__Problem details__: Once you have read the records, output them exactly.

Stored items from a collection
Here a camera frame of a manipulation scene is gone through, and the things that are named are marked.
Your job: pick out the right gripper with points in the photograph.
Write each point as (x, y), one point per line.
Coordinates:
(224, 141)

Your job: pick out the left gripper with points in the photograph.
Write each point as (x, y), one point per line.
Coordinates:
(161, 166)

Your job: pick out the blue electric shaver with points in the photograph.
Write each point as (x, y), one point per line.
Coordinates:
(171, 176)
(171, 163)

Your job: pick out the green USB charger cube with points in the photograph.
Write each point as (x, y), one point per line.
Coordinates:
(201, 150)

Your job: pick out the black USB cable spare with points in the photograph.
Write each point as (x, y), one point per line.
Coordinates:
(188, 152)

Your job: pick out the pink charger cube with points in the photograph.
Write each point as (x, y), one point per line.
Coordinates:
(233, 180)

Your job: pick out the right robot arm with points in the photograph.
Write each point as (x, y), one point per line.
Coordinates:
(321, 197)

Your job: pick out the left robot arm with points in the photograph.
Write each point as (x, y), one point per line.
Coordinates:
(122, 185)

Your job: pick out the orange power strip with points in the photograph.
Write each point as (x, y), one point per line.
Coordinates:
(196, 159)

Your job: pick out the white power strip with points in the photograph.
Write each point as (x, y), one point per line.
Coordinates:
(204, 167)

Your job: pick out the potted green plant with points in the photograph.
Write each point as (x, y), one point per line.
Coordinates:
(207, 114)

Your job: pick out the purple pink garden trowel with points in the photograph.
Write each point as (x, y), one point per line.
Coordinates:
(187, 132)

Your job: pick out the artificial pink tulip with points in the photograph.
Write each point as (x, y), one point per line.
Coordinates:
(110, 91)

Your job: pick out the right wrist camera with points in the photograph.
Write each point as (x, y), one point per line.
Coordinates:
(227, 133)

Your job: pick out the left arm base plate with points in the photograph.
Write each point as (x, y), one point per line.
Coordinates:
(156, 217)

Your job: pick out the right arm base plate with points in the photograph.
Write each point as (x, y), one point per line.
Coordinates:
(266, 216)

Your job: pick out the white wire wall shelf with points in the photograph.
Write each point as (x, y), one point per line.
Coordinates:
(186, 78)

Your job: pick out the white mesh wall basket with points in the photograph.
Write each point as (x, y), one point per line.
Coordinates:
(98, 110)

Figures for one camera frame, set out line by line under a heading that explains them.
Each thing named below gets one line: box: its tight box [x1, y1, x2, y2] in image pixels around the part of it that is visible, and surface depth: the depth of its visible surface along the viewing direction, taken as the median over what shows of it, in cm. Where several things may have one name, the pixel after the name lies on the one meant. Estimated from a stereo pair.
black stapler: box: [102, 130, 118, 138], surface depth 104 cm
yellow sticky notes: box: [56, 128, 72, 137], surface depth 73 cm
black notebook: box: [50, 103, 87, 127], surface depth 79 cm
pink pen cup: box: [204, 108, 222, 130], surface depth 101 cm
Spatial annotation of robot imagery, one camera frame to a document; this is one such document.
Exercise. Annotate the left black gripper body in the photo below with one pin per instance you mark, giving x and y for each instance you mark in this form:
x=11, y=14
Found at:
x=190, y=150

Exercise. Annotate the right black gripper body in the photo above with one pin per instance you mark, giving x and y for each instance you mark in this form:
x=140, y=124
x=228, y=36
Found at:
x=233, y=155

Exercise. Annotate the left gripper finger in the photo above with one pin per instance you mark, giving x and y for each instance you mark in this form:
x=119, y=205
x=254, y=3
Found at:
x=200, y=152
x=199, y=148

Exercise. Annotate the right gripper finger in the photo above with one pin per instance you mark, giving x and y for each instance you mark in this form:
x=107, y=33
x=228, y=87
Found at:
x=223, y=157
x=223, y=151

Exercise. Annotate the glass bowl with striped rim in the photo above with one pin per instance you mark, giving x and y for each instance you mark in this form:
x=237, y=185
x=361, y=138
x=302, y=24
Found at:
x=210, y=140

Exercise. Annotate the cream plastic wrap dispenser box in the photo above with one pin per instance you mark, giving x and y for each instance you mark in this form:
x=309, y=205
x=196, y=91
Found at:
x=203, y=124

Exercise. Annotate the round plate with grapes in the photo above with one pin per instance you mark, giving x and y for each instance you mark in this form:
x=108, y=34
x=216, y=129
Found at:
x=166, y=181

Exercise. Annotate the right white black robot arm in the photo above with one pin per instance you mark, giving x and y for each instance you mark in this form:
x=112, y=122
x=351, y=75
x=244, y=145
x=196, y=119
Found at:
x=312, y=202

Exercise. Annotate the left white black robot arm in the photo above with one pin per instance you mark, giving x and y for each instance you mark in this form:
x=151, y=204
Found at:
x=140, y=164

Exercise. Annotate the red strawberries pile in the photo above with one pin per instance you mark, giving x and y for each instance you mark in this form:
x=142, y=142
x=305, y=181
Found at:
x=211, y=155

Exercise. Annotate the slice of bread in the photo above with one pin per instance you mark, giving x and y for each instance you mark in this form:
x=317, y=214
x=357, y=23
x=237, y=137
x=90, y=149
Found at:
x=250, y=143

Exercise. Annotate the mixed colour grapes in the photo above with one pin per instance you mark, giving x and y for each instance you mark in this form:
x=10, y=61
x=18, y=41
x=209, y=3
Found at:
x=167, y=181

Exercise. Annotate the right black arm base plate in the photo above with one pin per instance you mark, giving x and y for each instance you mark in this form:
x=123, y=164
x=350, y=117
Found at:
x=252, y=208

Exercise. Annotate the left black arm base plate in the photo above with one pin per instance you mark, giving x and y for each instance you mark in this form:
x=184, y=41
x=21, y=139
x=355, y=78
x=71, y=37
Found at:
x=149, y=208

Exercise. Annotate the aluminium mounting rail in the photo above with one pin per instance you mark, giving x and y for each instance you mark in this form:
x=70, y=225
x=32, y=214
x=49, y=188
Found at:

__Reply to the exercise__:
Here a camera frame of a manipulation scene is gone through, and the things that are named are marked.
Your job: pick out the right gripper with points in the photograph.
Write each point as (x, y), one point per line.
Coordinates:
(224, 141)

Your job: pick out the left gripper with points in the photograph.
Write each point as (x, y), one point per line.
Coordinates:
(161, 166)

Your job: pick out the blue electric shaver with points in the photograph.
Write each point as (x, y), one point per line.
Coordinates:
(171, 176)
(171, 163)

Your job: pick out the green USB charger cube with points in the photograph.
Write each point as (x, y), one point per line.
Coordinates:
(201, 150)

Your job: pick out the black USB cable spare with points in the photograph.
Write each point as (x, y), one point per line.
Coordinates:
(188, 152)

Your job: pick out the pink charger cube with points in the photograph.
Write each point as (x, y), one point per line.
Coordinates:
(233, 180)

Your job: pick out the right robot arm with points in the photograph.
Write each point as (x, y), one point per line.
Coordinates:
(321, 197)

Your job: pick out the left robot arm with points in the photograph.
Write each point as (x, y), one point per line.
Coordinates:
(122, 185)

Your job: pick out the orange power strip with points in the photograph.
Write each point as (x, y), one point per line.
Coordinates:
(196, 159)

Your job: pick out the white power strip with points in the photograph.
Write each point as (x, y), one point per line.
Coordinates:
(204, 167)

Your job: pick out the potted green plant with points in the photograph.
Write each point as (x, y), one point per line.
Coordinates:
(207, 114)

Your job: pick out the purple pink garden trowel with points in the photograph.
Write each point as (x, y), one point per line.
Coordinates:
(187, 132)

Your job: pick out the artificial pink tulip with points in the photograph.
Write each point as (x, y), one point per line.
Coordinates:
(110, 91)

Your job: pick out the right wrist camera with points in the photograph.
Write each point as (x, y), one point per line.
Coordinates:
(227, 133)

Your job: pick out the left arm base plate with points in the photograph.
Write each point as (x, y), one point per line.
Coordinates:
(156, 217)

Your job: pick out the right arm base plate with points in the photograph.
Write each point as (x, y), one point per line.
Coordinates:
(266, 216)

Your job: pick out the white wire wall shelf with points in the photograph.
Write each point as (x, y), one point per line.
Coordinates:
(186, 78)

Your job: pick out the white mesh wall basket with points in the photograph.
Write each point as (x, y), one point per line.
Coordinates:
(98, 110)

Figures for one camera frame, set out line by line under a heading that explains them.
Each thing named below gets one line: box: its tight box [x1, y1, x2, y2] in image pixels around the part of it that is visible, and surface depth: the depth of its visible surface along the viewing direction, taken as the median over what shows of it, in cm. Where several things may have one name, the pixel after the name lies on the one meant. Estimated from a stereo pair.
black stapler: box: [102, 130, 118, 138], surface depth 104 cm
yellow sticky notes: box: [56, 128, 72, 137], surface depth 73 cm
black notebook: box: [50, 103, 87, 127], surface depth 79 cm
pink pen cup: box: [204, 108, 222, 130], surface depth 101 cm
Spatial annotation of robot imagery, one camera frame to a document; this is one such document.
Exercise. Annotate the left black gripper body in the photo below with one pin per instance you mark, giving x and y for each instance you mark in this form:
x=11, y=14
Found at:
x=190, y=150

Exercise. Annotate the right black gripper body in the photo above with one pin per instance you mark, giving x and y for each instance you mark in this form:
x=140, y=124
x=228, y=36
Found at:
x=233, y=155

Exercise. Annotate the left gripper finger in the photo above with one pin per instance you mark, giving x and y for each instance you mark in this form:
x=119, y=205
x=254, y=3
Found at:
x=200, y=152
x=199, y=148

Exercise. Annotate the right gripper finger in the photo above with one pin per instance you mark, giving x and y for each instance you mark in this form:
x=107, y=33
x=228, y=87
Found at:
x=223, y=157
x=223, y=151

Exercise. Annotate the glass bowl with striped rim in the photo above with one pin per instance you mark, giving x and y for each instance you mark in this form:
x=237, y=185
x=361, y=138
x=302, y=24
Found at:
x=210, y=140

Exercise. Annotate the cream plastic wrap dispenser box in the photo above with one pin per instance you mark, giving x and y for each instance you mark in this form:
x=309, y=205
x=196, y=91
Found at:
x=203, y=124

Exercise. Annotate the round plate with grapes in the photo above with one pin per instance you mark, giving x and y for each instance you mark in this form:
x=108, y=34
x=216, y=129
Found at:
x=166, y=181

Exercise. Annotate the right white black robot arm in the photo above with one pin per instance you mark, giving x and y for each instance you mark in this form:
x=112, y=122
x=351, y=75
x=244, y=145
x=196, y=119
Found at:
x=312, y=202

Exercise. Annotate the left white black robot arm in the photo above with one pin per instance you mark, giving x and y for each instance you mark in this form:
x=151, y=204
Found at:
x=140, y=164

Exercise. Annotate the red strawberries pile in the photo above with one pin per instance you mark, giving x and y for each instance you mark in this form:
x=142, y=142
x=305, y=181
Found at:
x=211, y=155

Exercise. Annotate the slice of bread in the photo above with one pin per instance you mark, giving x and y for each instance you mark in this form:
x=317, y=214
x=357, y=23
x=237, y=137
x=90, y=149
Found at:
x=250, y=143

Exercise. Annotate the mixed colour grapes in the photo above with one pin per instance you mark, giving x and y for each instance you mark in this form:
x=10, y=61
x=18, y=41
x=209, y=3
Found at:
x=167, y=181

Exercise. Annotate the right black arm base plate in the photo above with one pin per instance you mark, giving x and y for each instance you mark in this form:
x=123, y=164
x=350, y=117
Found at:
x=252, y=208

Exercise. Annotate the left black arm base plate in the photo above with one pin per instance you mark, giving x and y for each instance you mark in this form:
x=184, y=41
x=21, y=139
x=355, y=78
x=71, y=37
Found at:
x=149, y=208

Exercise. Annotate the aluminium mounting rail in the photo above with one pin per instance you mark, giving x and y for each instance you mark in this form:
x=70, y=225
x=32, y=214
x=49, y=188
Found at:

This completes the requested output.